NEW YORK, October 20, 2006 (RFE/RL) -- The last few weeks have seen intense activity within the Iraqi Interior Ministry to clear its ranks of rogue elements, criminals, and officers linked with death squads, but the ministry's inability to rein in the militias, particularly that led by radical Shi'ite cleric Muqtada al-Sadr, continues to be the most contentious issue.
In his boldest moves so far to clean up his Ministry, Iraqi Interior Minister Jawad al-Bulani announced on October 13 the dismissal of 3,000 ministry personnel on charges of corruption and human rights violations. Then on October 18, al-Bulani dismissed three top police commanders, whom Sunni Arabs accused of having links to Shi'ite death squads and reassigning them to administrative duty.
But al-Bulani still faces difficult challenges, most notably the issue of reining in the militias, particularly al-Sadr's Imam Al-Mahdi Army, which has been blamed for carrying out many of the sectarian attacks. While al-Sadr has denied the allegations, he has repeatedly, and more often, called on his followers to stop carrying out these attacks and vowed to go after any of his militiamen who have been accused of taking part in death squads under the banner of the Al-Mahdi Army.
The calls to his followers seem somewhat of an empty promise, since al-Sadr has made similar statements in the past. After the February bombing of the Al-Askari mosque in Samarra, al-Sadr joined Shi'ite leaders in calling for an end to revenge killings. While the killings subsided somewhat, they still persisted.
Moreover, U.S. military officials have said they have evidence that rogue elements within the Al-Mahdi Army are carrying out some of the sectarian attacks, indicating that al-Sadr may be losing control of some of his militiamen.
A report by the National Security Ministry indicated that hundreds of criminal gang members have joined the militia and some have been elevated to leading positions, the United Arab Emirates-based "Gulf News" reported on October 17. Meanwhile, "The New York Times" reported on September 28 that since al-Sadr has taken a more active role in politics, some of his followers have become disillusioned and splintered off into criminal gangs and freelance death squads.
It is difficult to determine whether these are splinter groups beyond al-Sadr's control, or whether they are militia members ordered to carry out attacks that al-Sadr can then attribute to rogue elements. Lydia Khalil, an independent analyst at Georgetown University's Security Studies Program, asserts in a report posted on the Global Terrorism Analysis website on October 10 that some members of the group might be doing the dirty work for the Al-Mahdi Army, but are then denied public affiliation with the group, so as to shield al-Sadr and his militia from any responsibility.
The issue of the militias, particularly the Imam Al-Mahdi Army, presents a huge dilemma for Iraqi Prime Minister Nuri al-Maliki, who is being pressured from all sides to quell the sectarian violence. The Americans have urged him to rein in al-Sadr's militia, and privately, some U.S. officials expressed frustration at al-Maliki's inaction against them.

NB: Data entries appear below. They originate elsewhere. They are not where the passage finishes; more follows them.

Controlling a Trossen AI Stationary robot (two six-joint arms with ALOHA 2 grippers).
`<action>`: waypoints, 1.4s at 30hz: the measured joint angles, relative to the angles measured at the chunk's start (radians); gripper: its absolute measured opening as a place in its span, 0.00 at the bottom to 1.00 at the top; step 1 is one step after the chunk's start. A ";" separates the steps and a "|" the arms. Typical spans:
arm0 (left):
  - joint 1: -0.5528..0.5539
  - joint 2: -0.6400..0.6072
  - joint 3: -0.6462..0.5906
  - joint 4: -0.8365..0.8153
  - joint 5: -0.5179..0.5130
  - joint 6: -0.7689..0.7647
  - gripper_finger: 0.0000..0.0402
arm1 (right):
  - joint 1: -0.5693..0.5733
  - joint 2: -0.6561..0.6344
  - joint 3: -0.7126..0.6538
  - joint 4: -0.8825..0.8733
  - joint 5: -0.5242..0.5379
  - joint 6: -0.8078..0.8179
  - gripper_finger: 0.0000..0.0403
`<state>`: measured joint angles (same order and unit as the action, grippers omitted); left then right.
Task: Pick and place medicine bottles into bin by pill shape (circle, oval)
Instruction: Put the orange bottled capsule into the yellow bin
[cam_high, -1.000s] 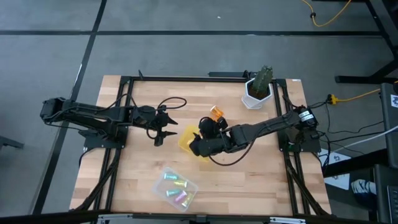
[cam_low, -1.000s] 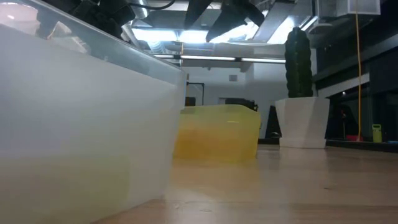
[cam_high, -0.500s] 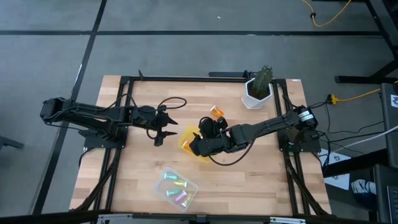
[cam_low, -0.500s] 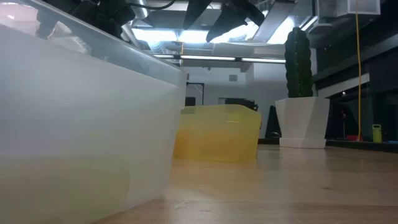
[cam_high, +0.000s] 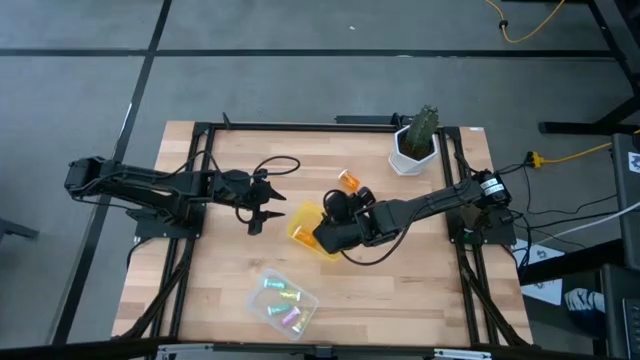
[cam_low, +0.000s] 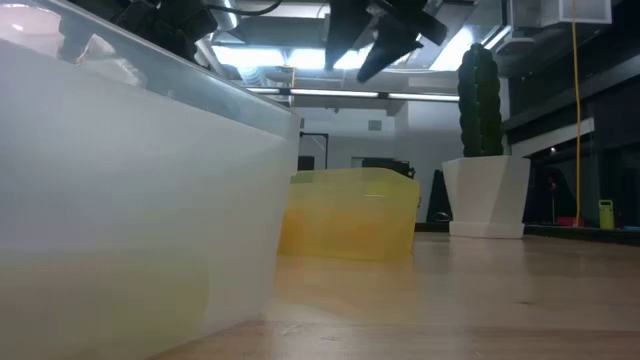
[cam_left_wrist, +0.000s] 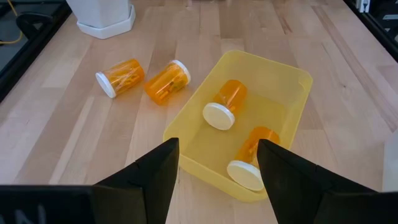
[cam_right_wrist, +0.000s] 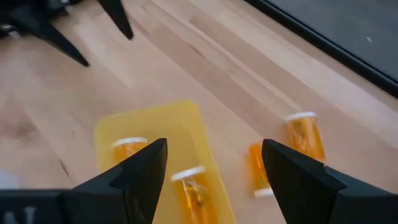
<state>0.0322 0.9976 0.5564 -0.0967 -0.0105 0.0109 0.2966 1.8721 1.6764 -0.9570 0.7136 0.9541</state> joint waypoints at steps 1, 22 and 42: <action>0.000 0.000 0.000 0.000 0.000 0.000 0.53 | 0.000 0.000 0.000 -0.013 -0.002 0.010 0.66; 0.000 0.000 0.000 0.000 0.000 0.000 0.53 | -0.311 0.002 -0.186 -0.083 -0.281 -0.016 0.66; 0.000 0.000 0.000 0.000 0.000 0.000 0.53 | -0.444 0.000 -0.436 0.308 -0.283 -0.179 0.66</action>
<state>0.0325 0.9974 0.5563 -0.0967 -0.0105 0.0113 -0.1474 1.8725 1.2402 -0.6493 0.4303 0.7753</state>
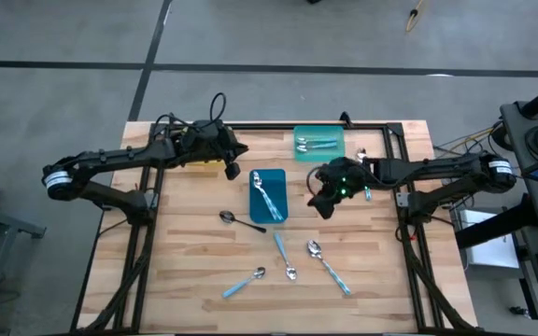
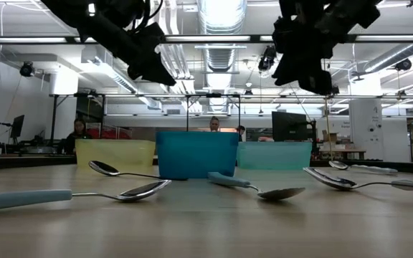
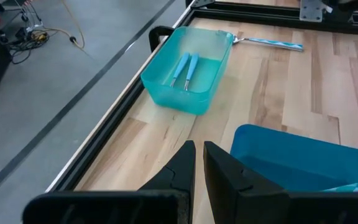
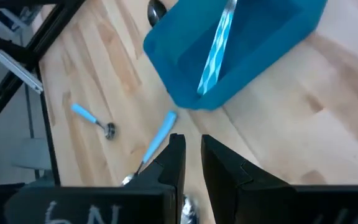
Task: Sort silverware by color (type)
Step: Put the white patterned spoon into the blue bin
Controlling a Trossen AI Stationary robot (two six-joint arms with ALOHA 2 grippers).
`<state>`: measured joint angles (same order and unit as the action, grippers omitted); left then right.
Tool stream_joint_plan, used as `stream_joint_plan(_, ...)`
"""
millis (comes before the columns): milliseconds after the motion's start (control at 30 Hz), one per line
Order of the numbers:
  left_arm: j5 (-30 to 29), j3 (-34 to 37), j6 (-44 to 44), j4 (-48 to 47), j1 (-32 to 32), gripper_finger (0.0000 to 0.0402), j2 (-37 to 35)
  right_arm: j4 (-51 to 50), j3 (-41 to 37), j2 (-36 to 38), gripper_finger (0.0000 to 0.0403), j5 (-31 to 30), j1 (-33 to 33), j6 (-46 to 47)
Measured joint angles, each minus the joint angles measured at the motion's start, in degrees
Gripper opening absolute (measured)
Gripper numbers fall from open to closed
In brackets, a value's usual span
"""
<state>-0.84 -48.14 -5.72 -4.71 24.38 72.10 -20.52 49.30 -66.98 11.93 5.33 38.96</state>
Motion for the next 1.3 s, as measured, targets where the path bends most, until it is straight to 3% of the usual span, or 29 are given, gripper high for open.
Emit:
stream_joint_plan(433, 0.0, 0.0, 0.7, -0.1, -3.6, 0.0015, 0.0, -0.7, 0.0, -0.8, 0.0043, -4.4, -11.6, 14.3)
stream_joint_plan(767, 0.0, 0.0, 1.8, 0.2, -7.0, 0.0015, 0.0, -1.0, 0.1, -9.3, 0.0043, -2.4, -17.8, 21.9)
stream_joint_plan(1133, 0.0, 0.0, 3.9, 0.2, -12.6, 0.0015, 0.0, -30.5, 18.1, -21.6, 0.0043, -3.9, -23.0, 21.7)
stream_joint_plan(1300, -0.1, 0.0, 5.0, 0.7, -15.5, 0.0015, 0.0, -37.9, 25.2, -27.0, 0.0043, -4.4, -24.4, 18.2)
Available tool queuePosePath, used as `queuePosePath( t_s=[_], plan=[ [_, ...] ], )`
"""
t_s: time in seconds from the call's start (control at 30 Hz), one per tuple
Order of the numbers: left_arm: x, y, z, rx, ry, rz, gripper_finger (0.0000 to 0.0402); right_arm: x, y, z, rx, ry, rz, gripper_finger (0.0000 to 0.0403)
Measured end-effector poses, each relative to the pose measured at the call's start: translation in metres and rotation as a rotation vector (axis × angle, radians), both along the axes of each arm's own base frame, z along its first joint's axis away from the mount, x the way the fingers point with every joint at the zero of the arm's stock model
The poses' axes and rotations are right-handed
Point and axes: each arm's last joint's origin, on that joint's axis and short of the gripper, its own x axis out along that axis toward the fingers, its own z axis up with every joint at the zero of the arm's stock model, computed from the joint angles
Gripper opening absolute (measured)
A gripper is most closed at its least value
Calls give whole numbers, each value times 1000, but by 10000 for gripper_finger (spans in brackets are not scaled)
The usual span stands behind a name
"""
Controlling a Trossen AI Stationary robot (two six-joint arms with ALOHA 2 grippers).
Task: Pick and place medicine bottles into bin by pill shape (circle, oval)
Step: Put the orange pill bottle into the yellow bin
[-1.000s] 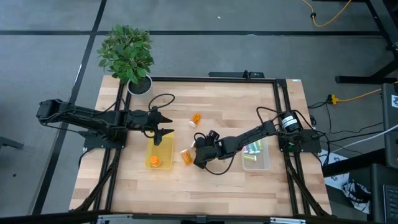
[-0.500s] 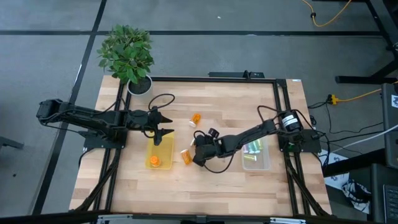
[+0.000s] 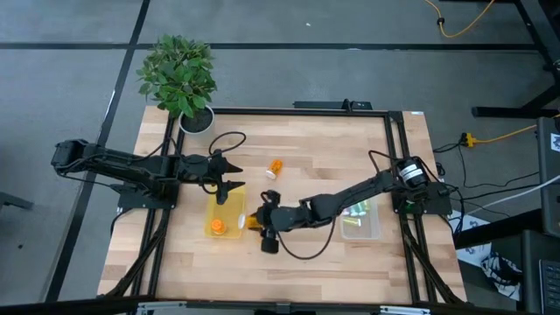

This notion was underscored when U.S. forces arrested Sheikh Mazin al-Sa'idi, a high-ranking al-Sadr aide who was suspected of leading a cell that carried out sectarian attacks, on October 17 in Baghdad. He was later quickly released at al-Maliki's behest, suggesting that he does not have the political will to control al-Sadr.
Furthermore, the U.S. frustration and impatience came to the fore when the international media reported on October 16 that al-Maliki asked President George W. Bush in a telephone conversation if rumors were true that the United States was planning to replace him if the security situation in Iraq did not improve. Although Bush assured al-Maliki that he had the full support of the United States, the notion that al-Maliki had even asked underscored the severity of the situation and the impatience of the U.S. administration.
Conversely, if al-Maliki acquiesces to the United States and allows them to crush the al-Sadr's militia, he may be perceived as a U.S. puppet and a weak leader. Thus, al-Maliki finds himself in a position similar to that of his predecessor, Ibrahim al-Ja'fari -- he cannot disband the Al-Mahdi Army outright because he needs al-Sadr's political support.
The cleric's movement is a key partner in al-Maliki's coalition, and with 30 seats in parliament and four cabinet posts, al-Sadr wields considerable influence. It would be almost unthinkable for al-Maliki to call for a major crackdown on al-Sadr's militia and risk a bloody conflict and put his political coalition in jeopardy.
A major confrontation between al-Sadr's forces and the Iraqi Army could be disastrous for a nation already having to contend with an ongoing insurgency and sectarian strife. Therefore, al-Maliki must continue to walk a fine line and carefully try to rein in al-Sadr's militia without coming down too hard on it and risking a violent showdown.